Personally, I'm most concerned to develop in undergraduates a sense of responsibility to future generations and for becoming ecological citizens of Earth. This is the next phase of necessity for the dominant economy on Earth. It involves returning to some of the wisdom of the original nations in my country who were colonized centuries ago by "freedom" lovers and have still not received justice.
It can take a long time to grow up. Along the way, true love and meaningful, committed relationships are key. In our individualistic and short-sighted culture, it is also important to identify with a universal human task that sustains or improves our community, helping us grow up. One thing we can do is to help our culture recognize, repair, and mourn what our ancestors have done wrong, and another thing we can do is to prepare a more humane, just, and creative future.

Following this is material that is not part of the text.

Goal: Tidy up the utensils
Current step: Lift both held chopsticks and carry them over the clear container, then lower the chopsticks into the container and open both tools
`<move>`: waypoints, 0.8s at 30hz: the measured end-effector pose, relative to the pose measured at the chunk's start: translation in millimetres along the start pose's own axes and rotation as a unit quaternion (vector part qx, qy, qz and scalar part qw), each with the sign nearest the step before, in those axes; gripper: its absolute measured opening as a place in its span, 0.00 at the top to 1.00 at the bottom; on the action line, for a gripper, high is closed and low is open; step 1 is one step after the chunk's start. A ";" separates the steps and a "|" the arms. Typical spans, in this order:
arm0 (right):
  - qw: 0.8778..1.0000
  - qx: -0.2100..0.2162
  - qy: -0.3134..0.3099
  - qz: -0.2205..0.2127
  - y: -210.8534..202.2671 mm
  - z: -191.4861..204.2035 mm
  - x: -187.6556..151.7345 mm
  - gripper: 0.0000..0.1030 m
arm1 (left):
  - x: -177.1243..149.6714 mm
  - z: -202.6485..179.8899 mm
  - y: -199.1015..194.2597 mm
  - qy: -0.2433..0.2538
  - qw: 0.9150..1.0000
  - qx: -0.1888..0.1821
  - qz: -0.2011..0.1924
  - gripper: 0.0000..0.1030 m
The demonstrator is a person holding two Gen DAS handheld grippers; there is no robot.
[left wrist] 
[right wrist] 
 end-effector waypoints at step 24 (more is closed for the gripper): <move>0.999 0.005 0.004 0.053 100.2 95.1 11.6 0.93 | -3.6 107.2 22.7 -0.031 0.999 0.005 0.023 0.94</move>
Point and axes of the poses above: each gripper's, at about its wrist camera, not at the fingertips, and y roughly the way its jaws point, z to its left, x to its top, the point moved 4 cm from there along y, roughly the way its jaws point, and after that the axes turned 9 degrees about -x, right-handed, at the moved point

"Off-cycle" (2007) w/ Z. Filipovic and I. Berbic, shown at Take a Deep Breath, Tate Modern, London
After attending public school (which I loved) and being an exchange student in France, I studied philosophy and literature at Yale University, primarily under Susan Neiman. On her urging, I attended the University for Chicago for graduate school in philosophy, studying under Candace Vogler, Jean-Luc Marion, Martha Nussbaum (who was wonderful!) and Charles Larmore, primarily. Yale, in my view, had and still has recalcitrant social justice problems in its entitlement and dismal relation to New Haven, and University of Chicago, while a genuine university (unlike Yale on some levels), had and perhaps still has serious problems with academic snobbery and rigidity. Creating a university that stays human is a task. My first book was The Ecological Life: Discovering Citizenship and a Sense of Humanity, and I co-edited Ethical Adaptation to Climate Change: Human Virtues of the Future with Allen Thompson of Oregon State University. In graduate school, I worked on the research team for Dan Scheinfeld, Sandra Scheinfeld, and Karen Haigh's We Are All Explorers: Learning and Teaching with Reggio Principles in Urban Settings -a book about one of the best school systems in U.S. at that time, and it served low income communities in Chicago. I am currently writing Between the Personal and Impersonal and Learning -Two Love Stories.